To do:
Retype exactly the lines that run from the start of the data to the line holding "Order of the", including both, and only those.
[[ Data for analysis, beginning ]]
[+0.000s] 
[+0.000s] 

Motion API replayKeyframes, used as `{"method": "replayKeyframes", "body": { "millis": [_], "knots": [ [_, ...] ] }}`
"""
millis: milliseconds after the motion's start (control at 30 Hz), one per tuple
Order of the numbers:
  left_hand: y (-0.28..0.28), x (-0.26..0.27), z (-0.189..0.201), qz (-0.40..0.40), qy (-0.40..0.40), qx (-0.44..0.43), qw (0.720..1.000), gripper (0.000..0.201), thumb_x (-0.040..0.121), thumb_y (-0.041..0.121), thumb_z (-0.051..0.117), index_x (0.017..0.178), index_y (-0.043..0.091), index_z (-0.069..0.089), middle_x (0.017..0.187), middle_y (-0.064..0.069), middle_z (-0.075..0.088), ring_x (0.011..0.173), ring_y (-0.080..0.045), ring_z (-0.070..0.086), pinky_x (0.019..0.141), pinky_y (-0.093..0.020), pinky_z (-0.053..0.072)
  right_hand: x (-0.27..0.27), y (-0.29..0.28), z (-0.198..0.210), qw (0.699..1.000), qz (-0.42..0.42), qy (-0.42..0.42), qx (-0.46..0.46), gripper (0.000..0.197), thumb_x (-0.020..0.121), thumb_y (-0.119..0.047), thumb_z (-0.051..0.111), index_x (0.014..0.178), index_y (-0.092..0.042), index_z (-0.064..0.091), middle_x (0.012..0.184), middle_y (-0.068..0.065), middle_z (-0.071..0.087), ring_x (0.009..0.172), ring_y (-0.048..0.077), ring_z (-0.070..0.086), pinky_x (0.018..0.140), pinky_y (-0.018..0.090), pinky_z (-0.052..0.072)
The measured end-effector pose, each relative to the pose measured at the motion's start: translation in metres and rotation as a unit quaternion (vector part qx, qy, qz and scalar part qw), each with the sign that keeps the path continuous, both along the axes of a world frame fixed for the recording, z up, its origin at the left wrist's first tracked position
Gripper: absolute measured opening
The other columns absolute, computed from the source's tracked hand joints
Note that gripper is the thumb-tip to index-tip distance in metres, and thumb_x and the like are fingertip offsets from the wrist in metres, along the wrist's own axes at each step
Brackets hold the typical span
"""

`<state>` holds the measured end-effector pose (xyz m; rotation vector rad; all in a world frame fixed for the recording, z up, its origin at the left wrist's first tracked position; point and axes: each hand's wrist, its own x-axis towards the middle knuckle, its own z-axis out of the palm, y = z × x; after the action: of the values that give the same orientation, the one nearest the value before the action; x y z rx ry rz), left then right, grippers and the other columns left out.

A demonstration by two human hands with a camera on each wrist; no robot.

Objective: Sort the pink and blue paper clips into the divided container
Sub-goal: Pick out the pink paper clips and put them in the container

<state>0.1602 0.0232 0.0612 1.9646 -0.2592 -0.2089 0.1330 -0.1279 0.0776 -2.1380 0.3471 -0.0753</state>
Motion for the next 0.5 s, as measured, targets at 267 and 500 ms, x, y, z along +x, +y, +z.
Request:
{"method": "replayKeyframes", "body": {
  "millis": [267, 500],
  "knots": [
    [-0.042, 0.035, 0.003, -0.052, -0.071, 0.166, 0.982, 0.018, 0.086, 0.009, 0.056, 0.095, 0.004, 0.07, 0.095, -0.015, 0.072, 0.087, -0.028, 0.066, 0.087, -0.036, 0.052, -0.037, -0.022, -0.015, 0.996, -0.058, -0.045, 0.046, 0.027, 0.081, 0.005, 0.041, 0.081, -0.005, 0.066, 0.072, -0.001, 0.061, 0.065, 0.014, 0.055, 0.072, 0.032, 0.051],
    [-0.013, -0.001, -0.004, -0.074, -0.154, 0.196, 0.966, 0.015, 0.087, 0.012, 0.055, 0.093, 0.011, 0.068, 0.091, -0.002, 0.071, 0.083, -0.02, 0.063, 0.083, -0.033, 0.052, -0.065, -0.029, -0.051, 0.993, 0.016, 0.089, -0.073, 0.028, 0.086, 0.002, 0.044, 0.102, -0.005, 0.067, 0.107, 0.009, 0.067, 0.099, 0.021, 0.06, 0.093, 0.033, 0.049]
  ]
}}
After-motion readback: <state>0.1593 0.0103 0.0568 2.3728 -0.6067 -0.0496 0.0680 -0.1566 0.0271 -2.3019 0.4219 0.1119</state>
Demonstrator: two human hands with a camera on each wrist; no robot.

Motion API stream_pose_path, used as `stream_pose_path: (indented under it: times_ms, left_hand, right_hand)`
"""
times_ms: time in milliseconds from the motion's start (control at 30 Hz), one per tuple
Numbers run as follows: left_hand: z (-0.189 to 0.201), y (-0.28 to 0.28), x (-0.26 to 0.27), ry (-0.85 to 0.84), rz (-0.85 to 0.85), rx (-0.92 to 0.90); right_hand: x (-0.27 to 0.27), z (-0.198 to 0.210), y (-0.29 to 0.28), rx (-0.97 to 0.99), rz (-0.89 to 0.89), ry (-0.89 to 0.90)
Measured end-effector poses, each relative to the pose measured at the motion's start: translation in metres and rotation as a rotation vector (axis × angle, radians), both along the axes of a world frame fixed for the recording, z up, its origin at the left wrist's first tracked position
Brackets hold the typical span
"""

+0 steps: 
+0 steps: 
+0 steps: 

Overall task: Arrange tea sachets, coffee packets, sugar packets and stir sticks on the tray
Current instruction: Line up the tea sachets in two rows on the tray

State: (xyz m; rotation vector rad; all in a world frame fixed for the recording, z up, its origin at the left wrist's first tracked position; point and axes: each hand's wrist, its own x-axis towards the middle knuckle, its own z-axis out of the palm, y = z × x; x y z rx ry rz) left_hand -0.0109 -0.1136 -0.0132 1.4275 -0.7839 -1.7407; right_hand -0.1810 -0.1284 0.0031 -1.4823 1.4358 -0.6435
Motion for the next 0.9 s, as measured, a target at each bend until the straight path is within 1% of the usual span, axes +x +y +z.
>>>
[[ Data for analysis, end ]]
Result of this task:
[+0.000s] 
[+0.000s] 

Motion API replayKeyframes, used as `{"method": "replayKeyframes", "body": { "millis": [_], "knots": [ [_, ...] ] }}`
"""
millis: milliseconds after the motion's start (control at 30 Hz), one per tuple
Order of the numbers:

No additional response is needed to complete this exercise.